本能地收紧手臂,将眼前的人抱得更紧。
陈准察觉到他的清醒,动作微顿,鼻尖蹭了蹭他的鼻尖,声音低沉地蛊惑着:“宝宝……醒了吗?”
他看着夏桑安迷茫又依赖的眼神,心底软成一片。却依旧不忘正事,循循善诱:“宝宝,给我个名分,好不好?说你是我的。”
“让所有人都知道你是我的,好不好?”
夏桑安怔怔地看着他,思维迟钝,只觉得这个梦真实得过分。
他无意识地用额头抵着陈准的额头,像只寻求安慰的猫,轻轻蹭了蹭,软软地要求。
“哥哥…摸我……”
这句话如同投入干柴的火星。
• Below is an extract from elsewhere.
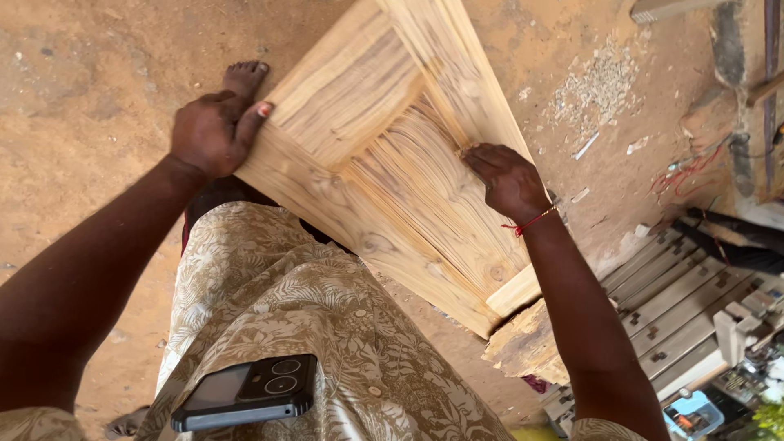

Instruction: The person sands a large rectangular wooden board using a sanding block. They move the block back and forth across the surface, covering different sections of the board. The person also briefly handles a smaller, rougher piece of wood before returning to sand the main board.

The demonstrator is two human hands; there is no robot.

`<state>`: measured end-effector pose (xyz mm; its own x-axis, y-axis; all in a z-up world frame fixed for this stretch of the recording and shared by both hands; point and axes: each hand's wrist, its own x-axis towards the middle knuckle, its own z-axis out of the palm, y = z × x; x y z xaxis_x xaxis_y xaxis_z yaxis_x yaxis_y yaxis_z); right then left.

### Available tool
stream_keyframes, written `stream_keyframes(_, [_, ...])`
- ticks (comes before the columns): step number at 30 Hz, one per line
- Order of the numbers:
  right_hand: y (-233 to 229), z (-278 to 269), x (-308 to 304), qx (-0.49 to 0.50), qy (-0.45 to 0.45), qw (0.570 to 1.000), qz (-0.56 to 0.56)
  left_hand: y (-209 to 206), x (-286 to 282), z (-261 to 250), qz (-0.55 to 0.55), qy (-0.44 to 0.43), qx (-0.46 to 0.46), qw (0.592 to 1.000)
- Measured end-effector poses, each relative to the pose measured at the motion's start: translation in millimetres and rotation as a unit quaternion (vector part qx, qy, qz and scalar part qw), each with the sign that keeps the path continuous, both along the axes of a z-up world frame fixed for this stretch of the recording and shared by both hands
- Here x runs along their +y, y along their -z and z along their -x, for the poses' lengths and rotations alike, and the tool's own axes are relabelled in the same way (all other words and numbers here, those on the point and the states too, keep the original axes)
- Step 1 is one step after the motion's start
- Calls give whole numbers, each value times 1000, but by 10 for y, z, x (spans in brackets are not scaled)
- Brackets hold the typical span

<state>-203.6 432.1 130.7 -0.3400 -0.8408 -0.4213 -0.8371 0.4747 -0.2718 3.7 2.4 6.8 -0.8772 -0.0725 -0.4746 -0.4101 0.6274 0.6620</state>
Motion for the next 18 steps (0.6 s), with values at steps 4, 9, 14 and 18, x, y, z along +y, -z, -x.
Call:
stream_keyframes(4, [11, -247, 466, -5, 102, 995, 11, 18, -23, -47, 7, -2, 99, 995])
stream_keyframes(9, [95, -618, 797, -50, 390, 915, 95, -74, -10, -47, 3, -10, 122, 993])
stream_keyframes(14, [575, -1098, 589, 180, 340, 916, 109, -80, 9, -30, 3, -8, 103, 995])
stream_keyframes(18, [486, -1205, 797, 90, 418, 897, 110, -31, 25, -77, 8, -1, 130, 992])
陈准的身体瞬间僵住,呼吸粗重了几分。
他强压下翻涌的冲动,指腹摩挲着夏桑安滚烫的皮肤,声音哑得不行:“那你说……你喜欢我,你是我的。说了,哥哥就摸你。”
被情潮和睡意支配的夏桑安毫无招架之力,委屈地扁了扁嘴,似乎不满这交易的延迟,又扭了扭腰想贴紧一点,用气音模糊地哼唧。
“喜欢…喜欢你…我是你的…摸我……”
随着夏桑安的话脱口而出,空气中那原本若有若无,缠缠绵绵的杏子信息素仿佛活起来了,变得浓稠密集,丝丝缕缕地缠绕上来。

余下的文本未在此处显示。